(Supplied material)
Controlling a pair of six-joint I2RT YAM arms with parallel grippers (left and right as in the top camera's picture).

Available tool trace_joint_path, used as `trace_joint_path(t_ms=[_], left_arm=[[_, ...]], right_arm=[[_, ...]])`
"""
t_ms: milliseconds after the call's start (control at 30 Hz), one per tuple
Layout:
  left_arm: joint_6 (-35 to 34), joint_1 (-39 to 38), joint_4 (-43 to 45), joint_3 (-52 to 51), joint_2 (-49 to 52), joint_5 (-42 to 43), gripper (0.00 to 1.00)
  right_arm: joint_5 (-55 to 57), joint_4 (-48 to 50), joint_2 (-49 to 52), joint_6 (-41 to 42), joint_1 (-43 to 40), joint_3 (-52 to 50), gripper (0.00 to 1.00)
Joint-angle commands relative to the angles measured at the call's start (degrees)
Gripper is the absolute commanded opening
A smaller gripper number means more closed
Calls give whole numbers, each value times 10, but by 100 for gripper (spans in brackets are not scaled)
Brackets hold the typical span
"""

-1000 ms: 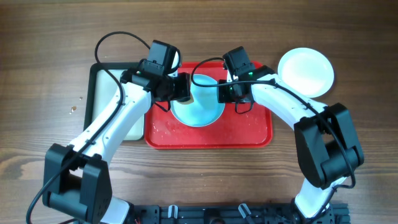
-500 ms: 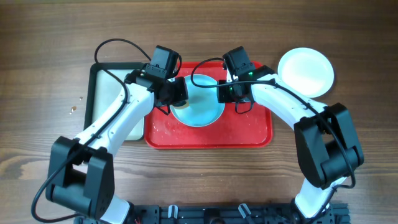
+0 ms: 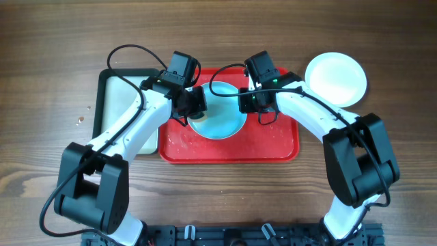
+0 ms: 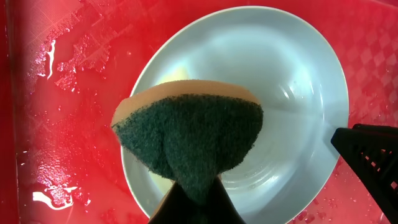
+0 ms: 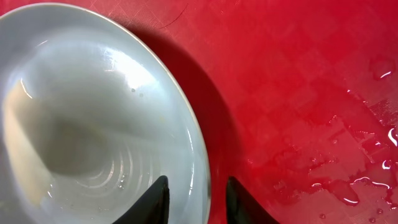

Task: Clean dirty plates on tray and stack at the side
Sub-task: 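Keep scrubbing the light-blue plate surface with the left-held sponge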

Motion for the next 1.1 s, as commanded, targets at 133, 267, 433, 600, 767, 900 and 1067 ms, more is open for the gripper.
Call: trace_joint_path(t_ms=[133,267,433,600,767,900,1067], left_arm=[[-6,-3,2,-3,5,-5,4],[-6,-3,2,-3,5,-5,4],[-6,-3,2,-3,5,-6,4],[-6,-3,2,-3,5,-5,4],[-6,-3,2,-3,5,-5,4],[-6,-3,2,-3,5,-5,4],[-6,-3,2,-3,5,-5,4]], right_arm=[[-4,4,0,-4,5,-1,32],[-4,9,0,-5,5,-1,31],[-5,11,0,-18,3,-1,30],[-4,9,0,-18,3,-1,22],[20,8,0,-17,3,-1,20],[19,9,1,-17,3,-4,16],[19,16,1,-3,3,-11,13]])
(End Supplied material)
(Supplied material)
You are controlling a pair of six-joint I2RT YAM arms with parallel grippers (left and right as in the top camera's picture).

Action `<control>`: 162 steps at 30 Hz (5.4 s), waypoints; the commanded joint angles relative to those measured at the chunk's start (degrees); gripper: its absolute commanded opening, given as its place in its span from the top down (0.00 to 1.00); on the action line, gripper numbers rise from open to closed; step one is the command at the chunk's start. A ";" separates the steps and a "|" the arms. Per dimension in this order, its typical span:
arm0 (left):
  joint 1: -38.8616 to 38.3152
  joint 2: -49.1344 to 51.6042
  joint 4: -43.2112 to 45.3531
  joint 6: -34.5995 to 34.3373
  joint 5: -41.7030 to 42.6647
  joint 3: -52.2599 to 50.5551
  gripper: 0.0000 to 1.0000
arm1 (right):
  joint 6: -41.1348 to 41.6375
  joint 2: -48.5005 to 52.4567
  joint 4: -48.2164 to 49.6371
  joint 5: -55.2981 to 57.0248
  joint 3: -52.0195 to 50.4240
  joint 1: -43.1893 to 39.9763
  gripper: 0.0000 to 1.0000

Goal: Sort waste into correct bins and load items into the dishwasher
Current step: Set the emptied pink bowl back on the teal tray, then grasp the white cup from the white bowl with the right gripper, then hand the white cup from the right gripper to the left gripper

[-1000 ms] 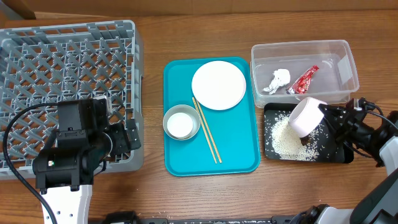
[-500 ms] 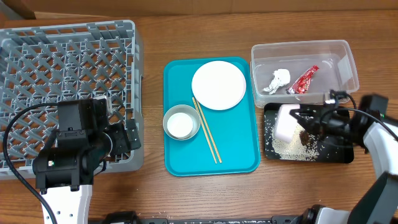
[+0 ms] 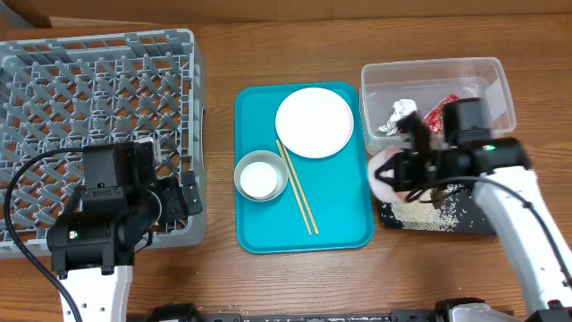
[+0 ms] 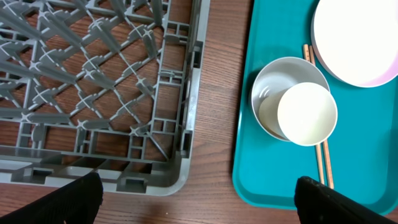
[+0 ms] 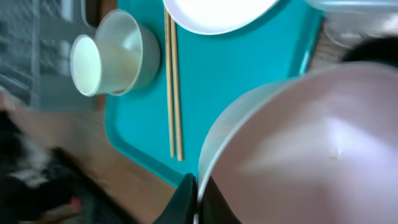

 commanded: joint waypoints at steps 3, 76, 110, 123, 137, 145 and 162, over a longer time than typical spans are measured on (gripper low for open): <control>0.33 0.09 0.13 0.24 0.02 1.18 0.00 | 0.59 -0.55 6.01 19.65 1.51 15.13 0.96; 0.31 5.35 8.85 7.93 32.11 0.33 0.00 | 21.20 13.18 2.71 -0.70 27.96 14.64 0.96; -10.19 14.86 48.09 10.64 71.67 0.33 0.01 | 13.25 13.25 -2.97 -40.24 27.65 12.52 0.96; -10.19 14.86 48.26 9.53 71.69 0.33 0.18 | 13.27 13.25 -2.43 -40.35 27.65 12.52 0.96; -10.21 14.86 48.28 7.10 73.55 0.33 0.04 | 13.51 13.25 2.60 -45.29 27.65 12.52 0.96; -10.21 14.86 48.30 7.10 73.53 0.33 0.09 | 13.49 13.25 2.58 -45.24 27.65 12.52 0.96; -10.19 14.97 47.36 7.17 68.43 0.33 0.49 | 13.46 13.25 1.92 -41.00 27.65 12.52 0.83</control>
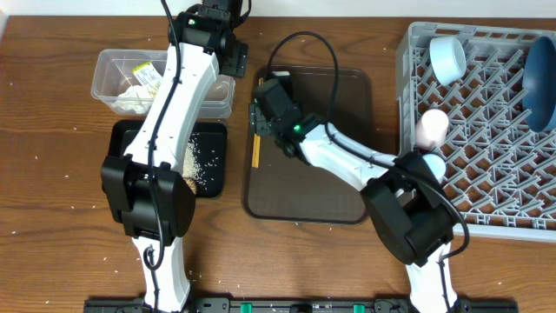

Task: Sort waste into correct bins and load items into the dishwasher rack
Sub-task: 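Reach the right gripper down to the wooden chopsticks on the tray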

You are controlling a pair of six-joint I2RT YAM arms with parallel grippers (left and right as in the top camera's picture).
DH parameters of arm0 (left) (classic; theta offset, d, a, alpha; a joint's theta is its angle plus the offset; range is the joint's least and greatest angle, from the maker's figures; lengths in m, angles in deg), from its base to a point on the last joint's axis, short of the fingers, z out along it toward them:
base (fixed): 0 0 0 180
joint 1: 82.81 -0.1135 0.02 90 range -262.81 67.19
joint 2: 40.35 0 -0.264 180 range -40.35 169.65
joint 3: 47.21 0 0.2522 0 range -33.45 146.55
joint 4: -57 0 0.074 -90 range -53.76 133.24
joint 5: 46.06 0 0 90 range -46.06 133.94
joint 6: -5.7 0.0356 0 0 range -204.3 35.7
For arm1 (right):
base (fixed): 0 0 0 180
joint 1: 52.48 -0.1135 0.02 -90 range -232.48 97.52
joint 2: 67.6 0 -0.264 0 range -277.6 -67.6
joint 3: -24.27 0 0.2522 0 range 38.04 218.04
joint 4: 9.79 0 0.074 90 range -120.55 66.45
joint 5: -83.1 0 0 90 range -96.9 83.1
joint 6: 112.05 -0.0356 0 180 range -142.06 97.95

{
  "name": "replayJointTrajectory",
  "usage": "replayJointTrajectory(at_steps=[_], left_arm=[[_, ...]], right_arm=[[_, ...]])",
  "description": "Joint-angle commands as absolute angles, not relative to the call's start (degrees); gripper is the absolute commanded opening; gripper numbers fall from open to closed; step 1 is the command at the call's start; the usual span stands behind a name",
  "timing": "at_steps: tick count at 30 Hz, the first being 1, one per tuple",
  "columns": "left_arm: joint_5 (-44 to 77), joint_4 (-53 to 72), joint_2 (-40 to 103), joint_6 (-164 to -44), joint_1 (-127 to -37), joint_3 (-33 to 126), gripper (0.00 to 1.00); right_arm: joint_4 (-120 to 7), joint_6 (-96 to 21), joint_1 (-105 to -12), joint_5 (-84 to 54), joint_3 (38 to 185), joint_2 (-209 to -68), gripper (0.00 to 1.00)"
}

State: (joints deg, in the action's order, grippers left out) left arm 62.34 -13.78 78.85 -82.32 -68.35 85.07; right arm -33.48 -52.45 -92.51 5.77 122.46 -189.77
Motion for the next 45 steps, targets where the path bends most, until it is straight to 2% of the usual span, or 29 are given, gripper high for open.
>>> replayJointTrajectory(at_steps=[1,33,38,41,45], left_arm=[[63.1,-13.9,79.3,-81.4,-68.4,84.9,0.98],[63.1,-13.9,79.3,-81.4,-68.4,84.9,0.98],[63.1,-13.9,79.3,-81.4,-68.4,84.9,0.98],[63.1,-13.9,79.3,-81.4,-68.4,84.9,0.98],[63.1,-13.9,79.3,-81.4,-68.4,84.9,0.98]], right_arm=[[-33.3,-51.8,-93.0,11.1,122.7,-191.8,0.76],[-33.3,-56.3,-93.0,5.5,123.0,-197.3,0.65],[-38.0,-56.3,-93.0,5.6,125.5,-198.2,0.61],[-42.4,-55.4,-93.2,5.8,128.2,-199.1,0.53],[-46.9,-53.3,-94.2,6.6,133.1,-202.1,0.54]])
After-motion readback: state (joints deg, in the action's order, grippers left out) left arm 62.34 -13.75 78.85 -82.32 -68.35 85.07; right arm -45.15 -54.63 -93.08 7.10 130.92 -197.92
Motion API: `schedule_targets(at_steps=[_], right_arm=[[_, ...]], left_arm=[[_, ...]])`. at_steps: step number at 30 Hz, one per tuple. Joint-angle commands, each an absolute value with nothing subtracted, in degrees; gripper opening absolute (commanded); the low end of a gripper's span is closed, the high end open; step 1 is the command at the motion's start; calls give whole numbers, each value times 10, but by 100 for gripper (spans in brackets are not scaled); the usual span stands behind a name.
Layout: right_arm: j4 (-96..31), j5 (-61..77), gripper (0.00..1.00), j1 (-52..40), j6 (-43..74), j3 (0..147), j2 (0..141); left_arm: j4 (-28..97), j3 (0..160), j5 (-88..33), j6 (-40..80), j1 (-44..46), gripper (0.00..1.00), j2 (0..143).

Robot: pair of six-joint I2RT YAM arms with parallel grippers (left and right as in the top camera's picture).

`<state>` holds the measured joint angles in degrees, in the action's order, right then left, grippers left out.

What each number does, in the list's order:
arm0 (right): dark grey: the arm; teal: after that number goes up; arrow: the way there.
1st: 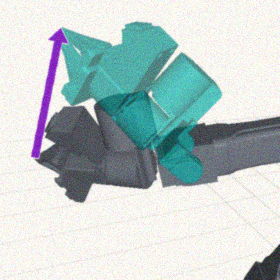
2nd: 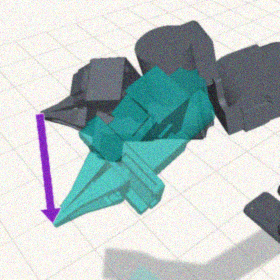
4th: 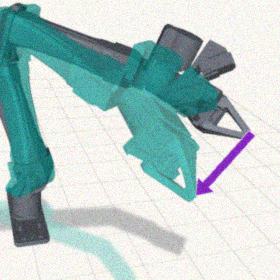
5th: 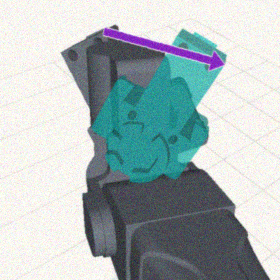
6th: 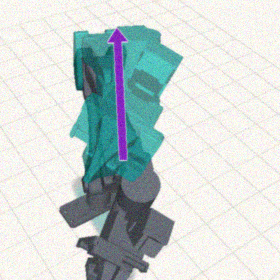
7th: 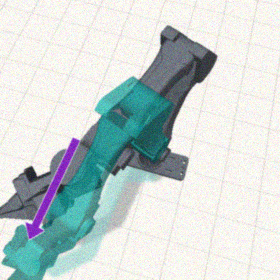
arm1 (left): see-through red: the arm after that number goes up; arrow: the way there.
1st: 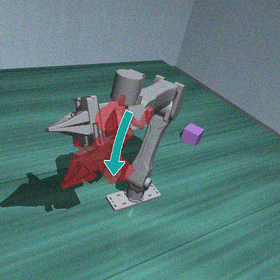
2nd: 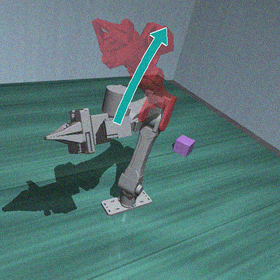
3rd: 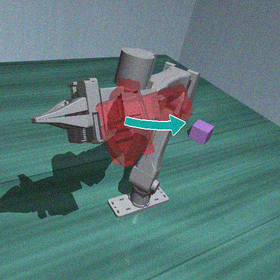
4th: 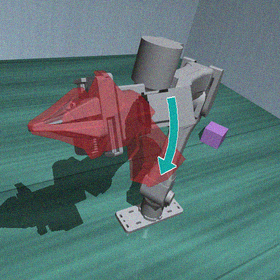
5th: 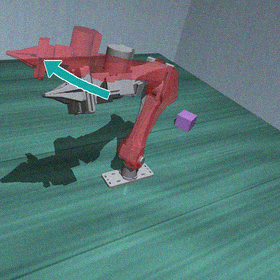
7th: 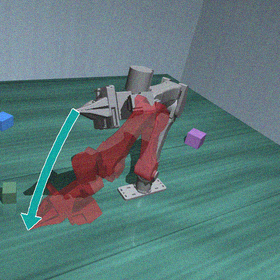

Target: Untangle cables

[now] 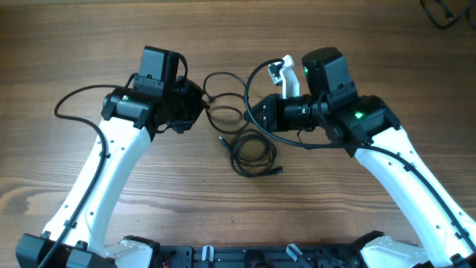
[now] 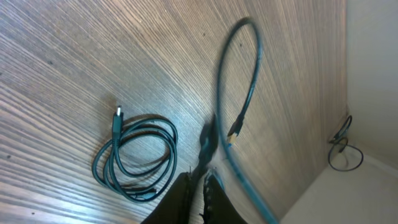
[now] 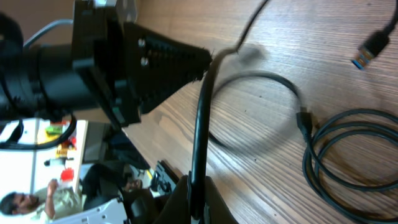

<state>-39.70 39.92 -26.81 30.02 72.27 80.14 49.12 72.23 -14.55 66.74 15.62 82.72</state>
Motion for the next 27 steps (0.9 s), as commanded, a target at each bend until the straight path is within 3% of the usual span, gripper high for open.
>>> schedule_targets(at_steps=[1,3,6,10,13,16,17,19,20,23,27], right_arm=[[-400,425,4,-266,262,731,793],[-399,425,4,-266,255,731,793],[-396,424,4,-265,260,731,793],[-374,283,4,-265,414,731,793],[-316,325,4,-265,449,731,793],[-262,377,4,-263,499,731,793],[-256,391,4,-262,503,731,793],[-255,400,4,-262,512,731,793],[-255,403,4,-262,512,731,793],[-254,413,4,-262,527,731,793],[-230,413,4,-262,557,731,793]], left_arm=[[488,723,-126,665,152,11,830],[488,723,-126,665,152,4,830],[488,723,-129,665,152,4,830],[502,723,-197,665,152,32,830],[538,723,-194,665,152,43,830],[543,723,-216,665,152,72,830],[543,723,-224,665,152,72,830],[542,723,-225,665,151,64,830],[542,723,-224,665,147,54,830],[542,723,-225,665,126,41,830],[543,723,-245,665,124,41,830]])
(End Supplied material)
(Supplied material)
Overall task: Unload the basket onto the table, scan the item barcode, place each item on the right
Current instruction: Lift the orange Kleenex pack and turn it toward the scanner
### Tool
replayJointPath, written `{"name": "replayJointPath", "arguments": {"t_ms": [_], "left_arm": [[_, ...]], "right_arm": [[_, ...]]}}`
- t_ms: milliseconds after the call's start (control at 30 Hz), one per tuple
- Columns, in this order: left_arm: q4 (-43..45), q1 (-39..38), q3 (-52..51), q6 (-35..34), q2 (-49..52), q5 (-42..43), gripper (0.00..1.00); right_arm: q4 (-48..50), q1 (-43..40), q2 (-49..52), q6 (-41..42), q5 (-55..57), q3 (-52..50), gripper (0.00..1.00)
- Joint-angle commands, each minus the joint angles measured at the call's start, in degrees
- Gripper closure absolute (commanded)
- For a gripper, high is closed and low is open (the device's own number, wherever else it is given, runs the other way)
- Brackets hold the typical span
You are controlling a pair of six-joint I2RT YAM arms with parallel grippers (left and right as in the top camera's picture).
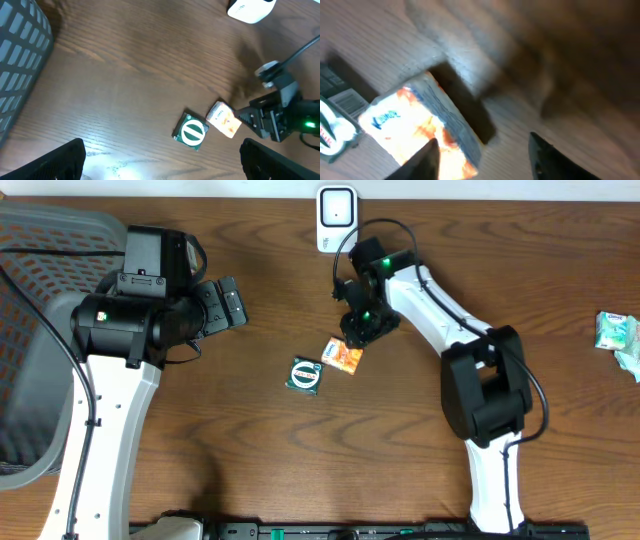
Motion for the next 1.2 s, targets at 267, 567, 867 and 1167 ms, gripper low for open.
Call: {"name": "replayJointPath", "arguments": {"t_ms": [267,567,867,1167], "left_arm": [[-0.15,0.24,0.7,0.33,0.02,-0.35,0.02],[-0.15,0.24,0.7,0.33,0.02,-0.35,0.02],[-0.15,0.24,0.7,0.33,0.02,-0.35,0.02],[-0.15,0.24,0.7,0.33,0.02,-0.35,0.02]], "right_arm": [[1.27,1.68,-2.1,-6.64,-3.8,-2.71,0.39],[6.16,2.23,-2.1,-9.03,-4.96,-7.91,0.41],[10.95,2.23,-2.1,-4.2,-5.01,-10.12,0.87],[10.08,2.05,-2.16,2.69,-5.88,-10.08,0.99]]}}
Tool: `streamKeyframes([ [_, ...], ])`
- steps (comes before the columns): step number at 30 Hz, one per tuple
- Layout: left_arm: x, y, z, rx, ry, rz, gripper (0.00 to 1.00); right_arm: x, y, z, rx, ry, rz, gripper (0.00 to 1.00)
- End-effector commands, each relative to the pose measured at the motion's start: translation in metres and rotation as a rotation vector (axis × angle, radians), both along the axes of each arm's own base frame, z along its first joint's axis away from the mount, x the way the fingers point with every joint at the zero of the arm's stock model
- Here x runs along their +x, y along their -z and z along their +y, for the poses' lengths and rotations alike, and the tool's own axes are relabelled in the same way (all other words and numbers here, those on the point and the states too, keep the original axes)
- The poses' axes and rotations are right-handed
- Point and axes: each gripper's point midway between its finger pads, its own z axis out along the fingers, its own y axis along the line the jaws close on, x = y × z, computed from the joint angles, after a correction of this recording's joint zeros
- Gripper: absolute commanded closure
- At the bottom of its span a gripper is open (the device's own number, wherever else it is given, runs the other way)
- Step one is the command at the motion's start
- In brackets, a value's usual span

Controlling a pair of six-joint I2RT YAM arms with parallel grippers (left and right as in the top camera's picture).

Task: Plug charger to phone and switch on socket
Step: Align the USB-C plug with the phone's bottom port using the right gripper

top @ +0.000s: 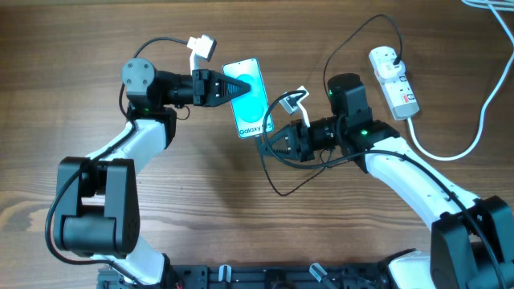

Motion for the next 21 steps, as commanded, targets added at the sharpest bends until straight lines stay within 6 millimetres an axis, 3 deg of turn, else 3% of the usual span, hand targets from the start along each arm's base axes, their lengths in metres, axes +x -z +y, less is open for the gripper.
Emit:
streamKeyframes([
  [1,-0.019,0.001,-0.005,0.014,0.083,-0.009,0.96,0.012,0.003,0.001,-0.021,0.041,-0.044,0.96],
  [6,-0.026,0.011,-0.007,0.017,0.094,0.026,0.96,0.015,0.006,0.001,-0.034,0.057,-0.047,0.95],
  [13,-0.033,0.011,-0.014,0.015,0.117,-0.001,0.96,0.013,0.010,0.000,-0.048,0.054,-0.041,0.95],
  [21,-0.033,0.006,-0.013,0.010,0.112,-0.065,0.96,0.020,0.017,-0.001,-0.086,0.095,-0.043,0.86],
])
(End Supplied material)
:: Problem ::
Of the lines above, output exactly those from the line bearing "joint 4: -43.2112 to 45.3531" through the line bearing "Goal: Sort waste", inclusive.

:: Response for this exercise ::
  joint 4: -43.2112 to 45.3531
  joint 6: -34.5995 to 34.3373
  joint 5: -41.7030 to 42.6647
  joint 3: -52.2599 to 50.5551
  gripper: 0.0000 to 1.0000
arm1 (right):
  joint 6: -41.1348 to 41.6375
  joint 2: -48.5005 to 52.4567
  joint 4: -48.2164 to 49.6371
  joint 5: -55.2981 to 57.0248
  joint 3: -52.0195 to 50.4240
  joint 1: -43.1893 to 39.9763
  gripper: 0.0000 to 1.0000

Goal: Sort waste into correct bins and load items into the dishwasher

The output returned above is complete.